BERLIN (AFP) - Certains restaurateurs de Berlin ont lancé au mépris des lois un nouveau concept, l'addition pour touriste étranger, enrichie d'une mention spéciale en anglais invitant à débourser au-delà du montant dû.
"Service not included" ou "tip is not included" (service ou pourboire non compris), indiquent ces factures réservées aux hôtes n'ayant pas commandé leurs plats dans la langue de Goethe.
Un ajout illégal parce qu'il ne figure jamais en allemand sur les additions et que les prix affichés incluent déjà service et taxes, législation oblige.
Libre ensuite au consommateur d'arrondir la somme vers le haut. "Mais ce geste est totalement facultatif", souligne la porte-parole de la Fédération de l'Hôtellerie et de la Restauration (Dehoga), Stefanie Heckel.
"On ne peut pas réclamer de pourboire sur l'addition, c'est exclu", ajoute-t-elle, assurant n'avoir jamais entendu parler de telles pratiques.
Et pourtant. L'AFP a rencontré sans peine une vingtaine de touristes étrangers ayant récemment vécu ce genre d'expériences.
En trois jours à Berlin, le week-end du 1er mai, Daniel Dumond a été confronté au problème cinq fois, dans cinq restaurants différents. Si bien que ce Français, invité par une serveuse à se montrer plus généreux, pensait que l'Allemagne avait modifié sa loi et qu'il fallait désormais rajouter comme aux Etats-Unis en moyenne 15% pour le service.
De son séjour à Berlin, Marcia Dos Santos, Espagnole de 51 ans, a conclu qu'"en Allemagne, les serveurs gagnent leur vie uniquement grâce aux pourboires". Jennifer Hortons, une Américaine de 37 ans, en est tout autant convaincue même si "le guide Lonely Planet n'en parle pas". Aussi laisse-t-elle "toujours 15%" supplémentaires.
Une guide allemande interrogée près de la Porte de Brandebourg, Mareike G., se dit au courant de "cette escroquerie", un phénomène "plutôt récent mais pas rare" selon elle.
Un samedi soir de mai, dans un restaurant réputé du quartier Hackescher Markt, des touristes étrangers qui s'étaient étonnés auprès du serveur de voir écrit "Service not included" sur leur note de plus de 150 euros ont aussitôt obtenu une nouvelle facture... sans la mention.

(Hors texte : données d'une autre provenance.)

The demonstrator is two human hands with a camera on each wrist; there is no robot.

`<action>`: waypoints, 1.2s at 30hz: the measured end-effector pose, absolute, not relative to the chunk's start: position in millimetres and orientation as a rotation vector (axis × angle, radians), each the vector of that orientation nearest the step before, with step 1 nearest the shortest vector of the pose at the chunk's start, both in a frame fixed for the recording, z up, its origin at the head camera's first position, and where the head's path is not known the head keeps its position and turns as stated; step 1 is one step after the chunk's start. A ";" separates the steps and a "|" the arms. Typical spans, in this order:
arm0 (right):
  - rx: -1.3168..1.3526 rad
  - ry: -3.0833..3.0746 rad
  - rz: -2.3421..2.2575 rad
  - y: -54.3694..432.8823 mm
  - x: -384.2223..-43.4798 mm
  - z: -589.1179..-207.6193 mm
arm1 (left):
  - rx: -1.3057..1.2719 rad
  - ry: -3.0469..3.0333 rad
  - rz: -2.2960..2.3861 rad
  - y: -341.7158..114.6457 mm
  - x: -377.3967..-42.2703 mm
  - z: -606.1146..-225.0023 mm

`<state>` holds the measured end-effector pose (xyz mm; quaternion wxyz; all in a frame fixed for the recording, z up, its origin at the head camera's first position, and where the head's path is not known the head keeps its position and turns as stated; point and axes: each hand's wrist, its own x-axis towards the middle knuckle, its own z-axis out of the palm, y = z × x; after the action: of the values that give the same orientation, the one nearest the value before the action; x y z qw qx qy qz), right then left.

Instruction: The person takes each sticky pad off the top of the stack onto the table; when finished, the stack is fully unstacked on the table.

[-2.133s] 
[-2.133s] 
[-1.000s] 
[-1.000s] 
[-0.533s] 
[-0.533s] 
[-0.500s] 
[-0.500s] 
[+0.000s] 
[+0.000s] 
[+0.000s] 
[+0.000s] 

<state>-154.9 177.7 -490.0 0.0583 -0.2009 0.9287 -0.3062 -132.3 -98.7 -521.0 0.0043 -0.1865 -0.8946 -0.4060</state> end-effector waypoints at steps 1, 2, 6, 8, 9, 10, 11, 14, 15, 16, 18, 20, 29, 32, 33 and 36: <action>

"L'ordinateur imprime ça automatiquement", avait dit le serveur.
Or Jochen Fischer, co-fondateur du groupe Vectron, le numéro un allemand des caisses enregistreuses, est catégorique: "tout ce qui figure sur un bon de caisse doit être programmé au préalable. Prétendre le contraire, c'est n'importe quoi".
L'Office du tourisme berlinois n'a enregistré aucune plainte mais reconnaît la difficulté pour les étrangers d'y voir clair.
"Ce qui est très ambigu, c'est que ces restaurateurs jouent sur le mot anglais +tip+, qu'on peut comprendre de plusieurs manières", service ou pourboire, souligne Christian Tänzler, inquiet d'un éventuel préjudice pour "la bonne image dont bénéficie habituellement Berlin".
Mais "il n'y a pas d'ambiguité sur le mot +service+", relève-t-on à la Fédération des consommateurs: "si les choses se passent ainsi, c'est de l'arnaque", dit Christoph Römer.
Est-elle très répandue ? Quel est le volume total de ces gros pourboires quasi-extorqués aux touristes étrangers, tout bénéfice car non imposables ? Nul ne le sait.
Berlin, avec ses 10.000 restaurants et 643 hôtels, a accueilli 8,5 millions de touristes en 2008. C'est la capitale d'Europe la plus visitée après Paris.
Dans un bar branché du centre-ville, le message trône à la craie sur un tableau derrière le comptoir: "Tipping is normal in Germany" (donner un pourboire, c'est normal en Allemagne). "C'est culotté", juge Barbara Weller, Berlinoise de 31 ans. "D'autant qu'il n'y a aucun service, le client cherche lui-même sa boisson au comptoir!"